▶ Exercise objective: Read through the listing, and wherever a line holds the word "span", return it.

▶ Information provided:
########################################
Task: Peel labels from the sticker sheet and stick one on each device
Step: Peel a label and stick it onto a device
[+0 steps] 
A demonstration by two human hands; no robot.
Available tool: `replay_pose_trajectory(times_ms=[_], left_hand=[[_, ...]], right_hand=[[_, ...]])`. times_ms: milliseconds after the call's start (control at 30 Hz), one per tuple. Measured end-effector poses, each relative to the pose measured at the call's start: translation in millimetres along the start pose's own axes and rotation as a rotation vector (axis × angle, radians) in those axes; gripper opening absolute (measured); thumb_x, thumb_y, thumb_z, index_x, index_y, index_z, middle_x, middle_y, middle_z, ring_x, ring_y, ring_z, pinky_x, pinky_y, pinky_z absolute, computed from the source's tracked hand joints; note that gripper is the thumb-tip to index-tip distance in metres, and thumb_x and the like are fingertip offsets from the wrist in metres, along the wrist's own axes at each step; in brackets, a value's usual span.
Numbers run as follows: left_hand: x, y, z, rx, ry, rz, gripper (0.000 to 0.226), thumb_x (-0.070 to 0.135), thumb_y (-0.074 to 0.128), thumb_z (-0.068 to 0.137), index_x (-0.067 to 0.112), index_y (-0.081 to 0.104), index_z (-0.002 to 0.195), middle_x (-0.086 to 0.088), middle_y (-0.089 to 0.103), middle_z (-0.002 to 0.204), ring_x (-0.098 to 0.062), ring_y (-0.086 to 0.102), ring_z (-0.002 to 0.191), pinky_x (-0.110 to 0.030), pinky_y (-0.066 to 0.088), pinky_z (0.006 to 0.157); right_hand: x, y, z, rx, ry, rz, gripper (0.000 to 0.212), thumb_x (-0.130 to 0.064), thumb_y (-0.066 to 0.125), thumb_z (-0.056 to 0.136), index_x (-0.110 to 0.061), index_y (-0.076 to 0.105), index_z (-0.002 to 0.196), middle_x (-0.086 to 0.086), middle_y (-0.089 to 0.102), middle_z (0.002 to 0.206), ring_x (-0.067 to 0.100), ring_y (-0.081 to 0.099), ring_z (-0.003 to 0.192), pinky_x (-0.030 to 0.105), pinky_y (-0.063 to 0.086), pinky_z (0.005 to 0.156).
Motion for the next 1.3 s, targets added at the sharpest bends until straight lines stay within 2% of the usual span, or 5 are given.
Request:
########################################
▶ Response:
Available tool: `replay_pose_trajectory(times_ms=[_], left_hand=[[_, ...]], right_hand=[[_, ...]])`. times_ms: milliseconds after the call's start (control at 30 Hz), one per tuple. Measured end-effector poses, each relative to the pose measured at the call's start: translation in millimetres along the start pose's own axes and rotation as a rotation vector (axis × angle, radians) in those axes; gripper opening absolute (measured); thumb_x, thumb_y, thumb_z, index_x, index_y, index_z, middle_x, middle_y, middle_z, ring_x, ring_y, ring_z, pinky_x, pinky_y, pinky_z absolute, computed from the source's tracked hand joints; note that gripper is the thumb-tip to index-tip distance in metres, and thumb_x and the like are fingertip offsets from the wrist in metres, along the wrist's own axes at each step; in brackets, a value's usual span.
Motion for the next 1.3 s, targets added at the sharpest bends until straight lines stay within 2% of the usual span, or 5 are given.

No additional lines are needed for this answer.